##### Supplied entries #####

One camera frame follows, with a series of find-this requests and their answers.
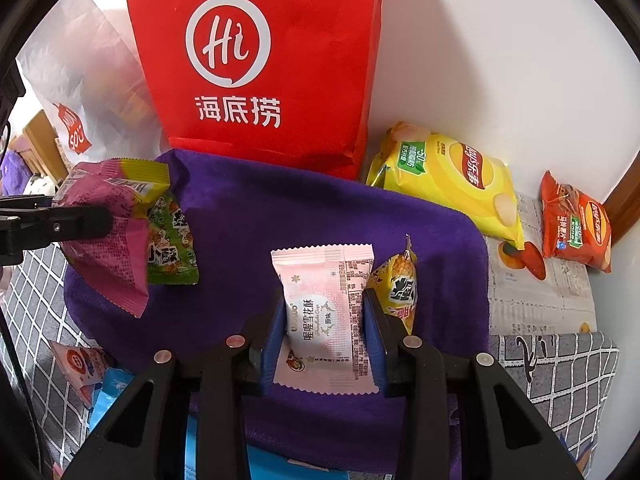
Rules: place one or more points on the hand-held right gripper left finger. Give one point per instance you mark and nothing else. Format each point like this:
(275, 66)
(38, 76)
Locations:
(272, 330)

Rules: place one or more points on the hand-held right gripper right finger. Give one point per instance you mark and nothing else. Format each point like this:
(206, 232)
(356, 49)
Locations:
(375, 340)

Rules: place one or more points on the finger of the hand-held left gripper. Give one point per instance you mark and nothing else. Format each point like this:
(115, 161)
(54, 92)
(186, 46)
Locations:
(25, 202)
(65, 227)

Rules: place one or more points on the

#####

> **Problem to work on**:
Could you print the lines above, exactly as written, from the line containing "right gripper right" through the final one?

> **Your solution**:
Rules: place one or more points on the hand-held right gripper right finger. Give one point per instance you mark and nothing else. Format each point like this:
(206, 232)
(356, 49)
Locations:
(375, 340)

Rules: place one or more points on the finger of the hand-held left gripper. Give one point per instance you mark and nothing else. Format each point like this:
(115, 161)
(54, 92)
(186, 46)
Locations:
(25, 202)
(65, 227)

Rules: place one or more points on the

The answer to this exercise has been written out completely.